We don't know if money buys happiness — but winning money sure can help.

That's what two European economists found after analyzing hundreds of lottery winners in Germany. The new research, outlined in a chapter in the book The Economics of Happiness, finds that winning the lottery raises people's satisfaction with both their incomes and their lives overall.

This is big news because it contradicts earlier studies that found little evidence of a link between well-being and winning the lottery. In fact, depending which study you cite, you could say winning the lottery has no resulting effect on happiness, diminishes physical health, or that it even worsens mental health for lower-income winners.

You’ve likely seen those negative findings highlighted every time there’s a big Powerball or Mega Millions prize in the news. On the one hand, it makes sense that we'd enjoy reading about unhappy lotto winners. After all, it’s a lot easier to be OK with continually buying a losing lottery ticket if science suggests winning isn’t all it’s cracked up to be.

Yet all those previous studies apparently suffer from the same common problem: small sample sizes. In fact, the pioneering study in this area looked at just 22 lottery winners.

The authors of the new research say they have access to a bigger set of lottery winners than almost any other study on the topic.

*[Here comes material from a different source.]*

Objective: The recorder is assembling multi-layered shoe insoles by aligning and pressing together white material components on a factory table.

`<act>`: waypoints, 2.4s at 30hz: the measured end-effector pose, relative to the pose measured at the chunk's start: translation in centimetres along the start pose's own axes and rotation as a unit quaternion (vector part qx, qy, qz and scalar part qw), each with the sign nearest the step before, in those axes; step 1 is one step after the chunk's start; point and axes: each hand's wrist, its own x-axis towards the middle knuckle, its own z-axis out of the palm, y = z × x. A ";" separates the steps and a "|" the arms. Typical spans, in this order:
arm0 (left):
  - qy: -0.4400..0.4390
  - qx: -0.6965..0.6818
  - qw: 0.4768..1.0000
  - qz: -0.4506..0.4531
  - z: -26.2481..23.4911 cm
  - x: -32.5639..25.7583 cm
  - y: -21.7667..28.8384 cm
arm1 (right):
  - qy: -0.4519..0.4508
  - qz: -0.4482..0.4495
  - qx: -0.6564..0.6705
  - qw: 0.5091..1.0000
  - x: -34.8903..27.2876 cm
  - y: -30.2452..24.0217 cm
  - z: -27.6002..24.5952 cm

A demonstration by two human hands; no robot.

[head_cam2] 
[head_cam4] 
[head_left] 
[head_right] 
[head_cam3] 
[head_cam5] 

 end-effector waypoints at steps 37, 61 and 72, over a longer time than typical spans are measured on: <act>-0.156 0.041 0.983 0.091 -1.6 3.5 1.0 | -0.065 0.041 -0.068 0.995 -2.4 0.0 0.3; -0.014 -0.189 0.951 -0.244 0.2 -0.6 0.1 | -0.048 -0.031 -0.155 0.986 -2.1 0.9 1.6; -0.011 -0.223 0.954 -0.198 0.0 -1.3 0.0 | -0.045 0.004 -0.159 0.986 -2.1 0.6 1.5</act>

They started with a set of 617 winners in Germany, and the researchers narrowed it to those who won at least the equivalent of about $2,770 for a total of 342 winners, according to Vox.

The new results are "more in accord with common sense and economic theory" than the previous research, the authors write.

In other words: Duh. Winning the lottery sounds great because it is great.

Snarkiness aside, the relationship between money and happiness actually is complicated. Previous research on money and emotional well-being found that day-to-day happiness levels increase in step with more money, but only until you hit a certain amount—about $75,000 a year. And after people earn $95,000 a year, emotional well-being and life satisfaction actually start to decline, one study found.

Other research suggests that wealthier people aren’t any happier, and that millionaires actually think they need a lot more money to be happier. Just 13% of millionaires in a one study said they were happy with the amount of money they already had.

Of course, it’s possible people experience money differently when it comes from different sources. That is, the amount of money you need to earn annually at work to be happy versus the amount you need to win in the lottery to be happy could be very different.

As Kelsey Piper writes in Vox, there’s a lot more research to do in the area, including testing the effects on lottery winners outside of Germany and tracking people's happiness several years after winning the lottery.

But the takeaway for now? BRB — we're off to play our lucky numbers.